唇腭裂是常见多发的新生儿畸形(1:1000),给患者和社会带来极大的负担。随着全基因组关联研究的开展,多个与唇腭裂发生相关的新基因位点被找到。亟需对相关的新基因位点在颌面发育的作用和唇腭裂中致病机制进行研究分析。在多个唇腭裂全基因组关联研究中,Crispld2及其蛋白家族成员Crispld1发现与唇腭裂发生相关联。同时在前期研究中,我们发现Crispld2受FGF信号通路调控。而Crispld基因的具体功能和在唇腭裂中致病机理尚不明了。本研究拟构建Crispld基因的条件性敲除和转基因过表达小鼠模型,探索它们在颌面发育中的作用和对唇腭裂发生的具体影响。本研究将在体外实验中,检测CRISPLD蛋白对细胞行为的作用。还有探索CRISPLD蛋白在细胞外基质对FGF信号传导通路的作用。本课题将结合动物模型和体外细胞生化实验探索Crispld基因在颅面发育的作用和它们的结构与功能。

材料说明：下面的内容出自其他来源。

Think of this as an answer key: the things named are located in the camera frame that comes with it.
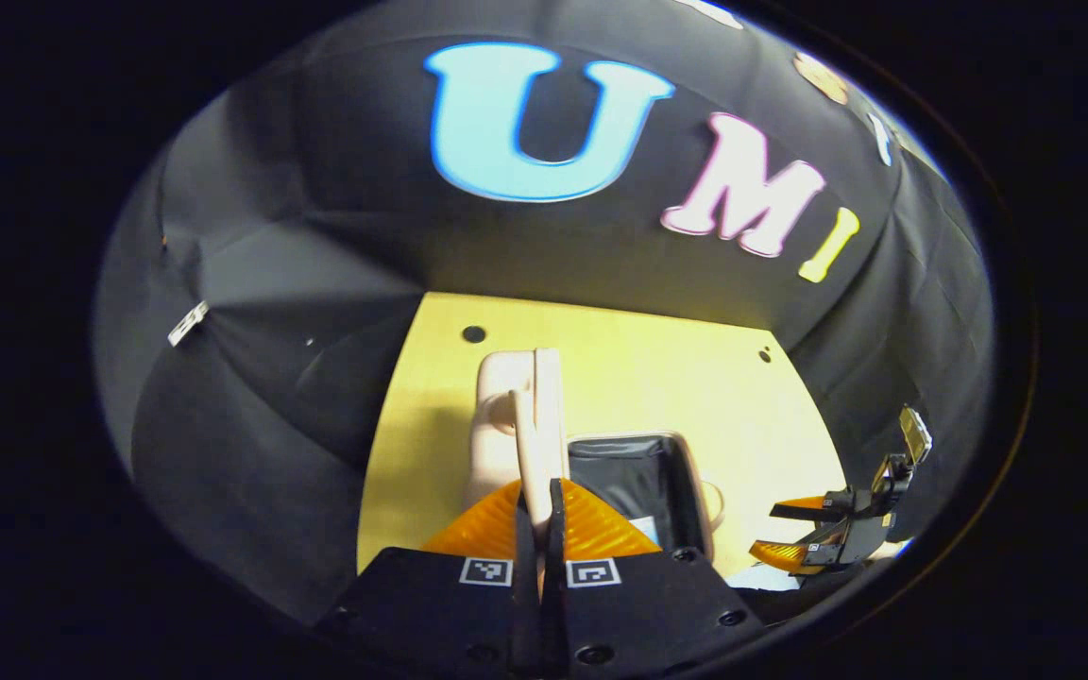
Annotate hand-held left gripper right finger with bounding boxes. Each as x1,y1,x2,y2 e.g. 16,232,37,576
544,478,765,677

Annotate pink suitcase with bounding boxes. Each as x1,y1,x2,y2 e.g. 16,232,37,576
462,348,726,579

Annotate black backdrop cloth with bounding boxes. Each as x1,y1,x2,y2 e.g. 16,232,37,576
95,0,996,624

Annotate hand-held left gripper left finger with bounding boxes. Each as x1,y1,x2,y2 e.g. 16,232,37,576
313,479,545,676

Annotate white clip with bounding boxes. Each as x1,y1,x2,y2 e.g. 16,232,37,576
167,300,211,348

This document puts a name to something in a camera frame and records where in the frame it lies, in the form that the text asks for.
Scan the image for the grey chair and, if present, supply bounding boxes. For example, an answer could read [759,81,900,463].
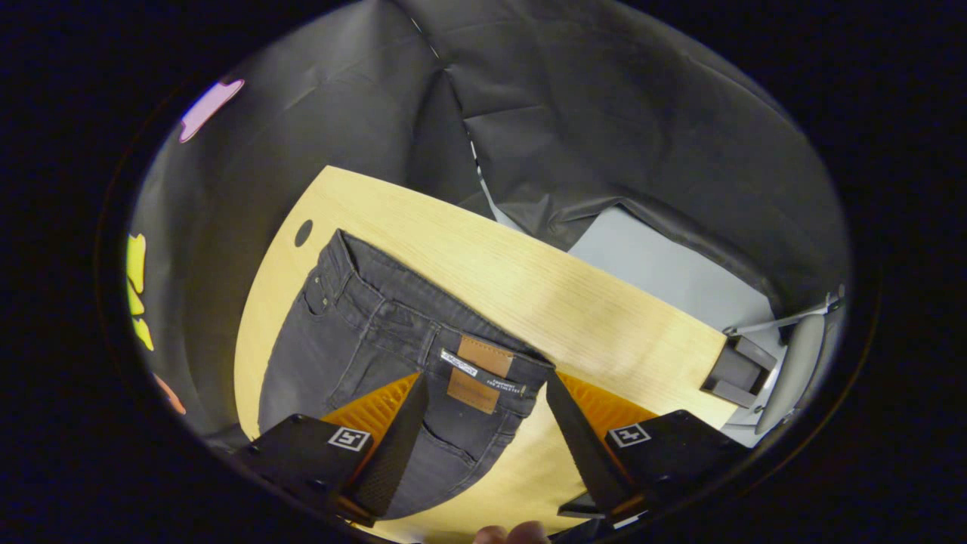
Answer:
[724,287,847,437]

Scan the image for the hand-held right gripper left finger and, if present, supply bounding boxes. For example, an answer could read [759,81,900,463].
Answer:
[234,372,430,528]

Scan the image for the dark grey table bracket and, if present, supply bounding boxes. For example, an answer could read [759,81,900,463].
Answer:
[699,335,779,410]

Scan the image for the black backdrop cloth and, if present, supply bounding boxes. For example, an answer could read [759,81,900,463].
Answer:
[127,0,853,443]

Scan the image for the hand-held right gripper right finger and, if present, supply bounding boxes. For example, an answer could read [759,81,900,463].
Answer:
[545,372,749,519]

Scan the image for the dark grey jeans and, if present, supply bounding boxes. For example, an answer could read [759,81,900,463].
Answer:
[257,229,558,522]

Clefting Lip/Palate (CLP) is a common birth defect, occurs ~1 in 1000 live birth. This disease causes traumatic influence on patients and huge burden to patient families and the society. Sophisticated genome analyses have identified a number of putative disease-causing genes. Connecting these genes to mechanisms underlying facial malformation is a major task for biomedical researchers. In multiple Genome-wide Association Studies (GWAS), Crispld2 gene and its family member Crispld1 have been shown to be associated with non-syndromic clefting lip/palate (NSCLP). In preliminary study, we have discovered that FGF signaling regulates Crispld2 expression during facial morphogenesis. Here, we propose to generate conditionally knock-out mice models and transgenic mice models of Crispld2 and Crispld1 genes，respectively. Because mice undergo similar morphogenetic processes during growth and fusion of the facial primordia to humans, researches in these mice models will provide insight to understand the disease-causing mechanisms of Crispld gene family. In vitro, we propose to test CRISPLD proteins function at neural crest cell migration and adhesion processes in a microfluidic culture system. Finally, we will examine the interaction of CRISPLD proteins to heparin and FGF ligands, and the influence to FGF signaling transduction. Taken together, this proposal combines in vivo animal model and in vitro cell and biochemical experiments to investigate Crispld functions during facial morphogenesis.